Here in this part we are going to cover attention learning. A classical example of such is the **Transformer**.

In attention learning here we are putting the input and then a corresponding input embedding is passed which is then pass to the encoder and then to the decoder and as a result an output is generated.


There are two main blocks:

-    <font color='green'>**Encoder :** </font> 

Now what goes inside the Encoding layer. Here we have Multihead Attention where we pass 3 inputs, namely key, query and value. Passing it to normalizationa and scaling. Then it is send through Feed Forward and again normalized. This whole block as Nx also called as transformer block.



-    <font color='green'>**Decoder :** </font> 

Now defining the decoder block what we can see is that we have the values and keys passed from the encoder but the qurie is passed from **another multiheaded attention** as its input. Which are then passed to the multiheaded attention. As we can see the further part of this is very similar to encode block with another layer of Multihead Attention and Normalization. The output is passed to the output encoder then to the block of decoder on the right hand side of the diagram. Lastly, Linear and Softmax are used for output probabilitites.

This `decoder` and `encoder` block is repeated a couple of times. In encode block it will iterate multiple times before sending it to the decode.

Position encoding encodes the position in each word(as we know changing the position changes the sentence contxt and meaning).


**Link:** https://drive.google.com/file/d/1Tqlud4Iw375egpDSIdElvbQCf4Qk4v4g/view?usp=share_link


All operations are done parallely. We are actually providing mask so that each elements go for it target. The first element target only the first whereas the second can target both first and second.
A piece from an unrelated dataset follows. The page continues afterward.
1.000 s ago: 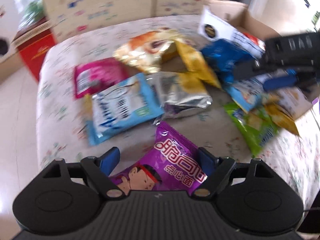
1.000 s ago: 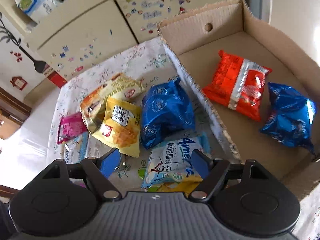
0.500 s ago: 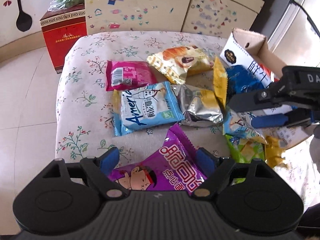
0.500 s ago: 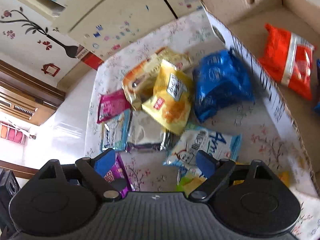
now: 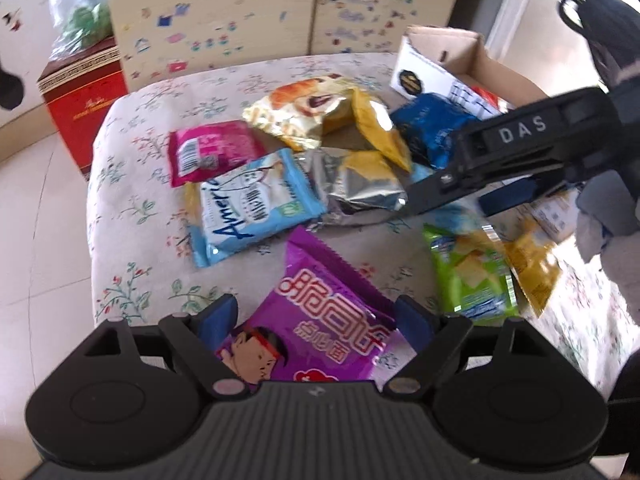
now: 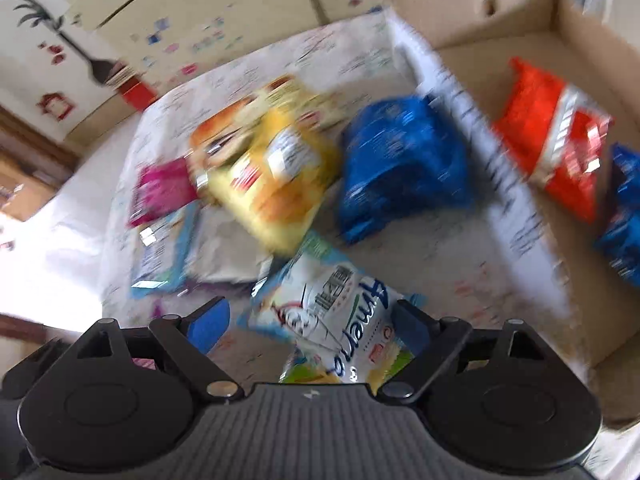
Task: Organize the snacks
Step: 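Withdraw both tools from the box back over the snack pile, then grasp the purple packet with the left tool while the right tool grasps the white-blue packet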
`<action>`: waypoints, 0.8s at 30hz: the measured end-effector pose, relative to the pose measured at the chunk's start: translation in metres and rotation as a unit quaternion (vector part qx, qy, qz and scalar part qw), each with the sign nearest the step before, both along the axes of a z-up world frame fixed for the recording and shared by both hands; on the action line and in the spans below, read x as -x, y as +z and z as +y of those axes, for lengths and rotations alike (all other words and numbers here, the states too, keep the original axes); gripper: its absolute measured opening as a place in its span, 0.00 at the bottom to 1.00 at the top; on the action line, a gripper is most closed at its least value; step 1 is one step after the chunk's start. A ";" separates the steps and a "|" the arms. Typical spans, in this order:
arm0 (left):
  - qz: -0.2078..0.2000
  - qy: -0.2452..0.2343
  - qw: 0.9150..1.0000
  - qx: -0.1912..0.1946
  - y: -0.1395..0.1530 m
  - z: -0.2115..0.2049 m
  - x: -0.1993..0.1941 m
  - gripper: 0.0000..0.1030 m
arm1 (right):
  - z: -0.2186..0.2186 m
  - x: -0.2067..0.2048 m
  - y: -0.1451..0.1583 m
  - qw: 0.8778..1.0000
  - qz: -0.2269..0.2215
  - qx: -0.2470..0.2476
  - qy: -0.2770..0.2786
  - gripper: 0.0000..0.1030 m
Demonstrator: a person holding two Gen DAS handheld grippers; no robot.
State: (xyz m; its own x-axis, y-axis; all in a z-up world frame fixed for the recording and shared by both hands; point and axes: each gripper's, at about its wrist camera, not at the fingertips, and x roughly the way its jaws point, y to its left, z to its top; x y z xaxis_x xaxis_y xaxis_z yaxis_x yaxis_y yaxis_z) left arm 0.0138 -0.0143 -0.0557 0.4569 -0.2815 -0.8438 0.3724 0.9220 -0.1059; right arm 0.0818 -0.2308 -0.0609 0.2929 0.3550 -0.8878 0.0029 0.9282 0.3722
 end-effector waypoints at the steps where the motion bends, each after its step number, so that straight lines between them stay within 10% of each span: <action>1: -0.001 -0.007 1.000 0.000 0.001 -0.001 0.002 0.83 | 0.001 0.002 0.002 1.000 0.002 -0.012 0.008 0.90; 24: -0.011 -0.100 0.993 -0.054 -0.021 -0.011 0.009 0.88 | 0.024 -0.006 -0.015 0.983 -0.049 0.122 0.127 0.96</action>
State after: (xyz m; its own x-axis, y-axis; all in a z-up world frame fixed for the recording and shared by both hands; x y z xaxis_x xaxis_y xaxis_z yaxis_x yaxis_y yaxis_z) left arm 0.0044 -0.0255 -0.0767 0.4197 -0.2757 -0.8648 0.5497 0.8353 0.0004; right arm 0.0880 -0.2065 -0.0761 0.3099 0.2082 -0.9277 -0.2659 0.9558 0.1257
**Link:** https://drive.google.com/file/d/1D5Nw00kTNrOgDmqi5LIc3u6iYCtKitZT/view?usp=share_link

Now digging deeper we can map the embedding input of dim=256 splitting it into several parts(8 part then 32 dims each) and they all are passed through linear layers. Here we are sending the splitted input and then to the **Scaled Dot Product Attention**. Then to Concatination and Linear function made up our multihead attention(dim 256)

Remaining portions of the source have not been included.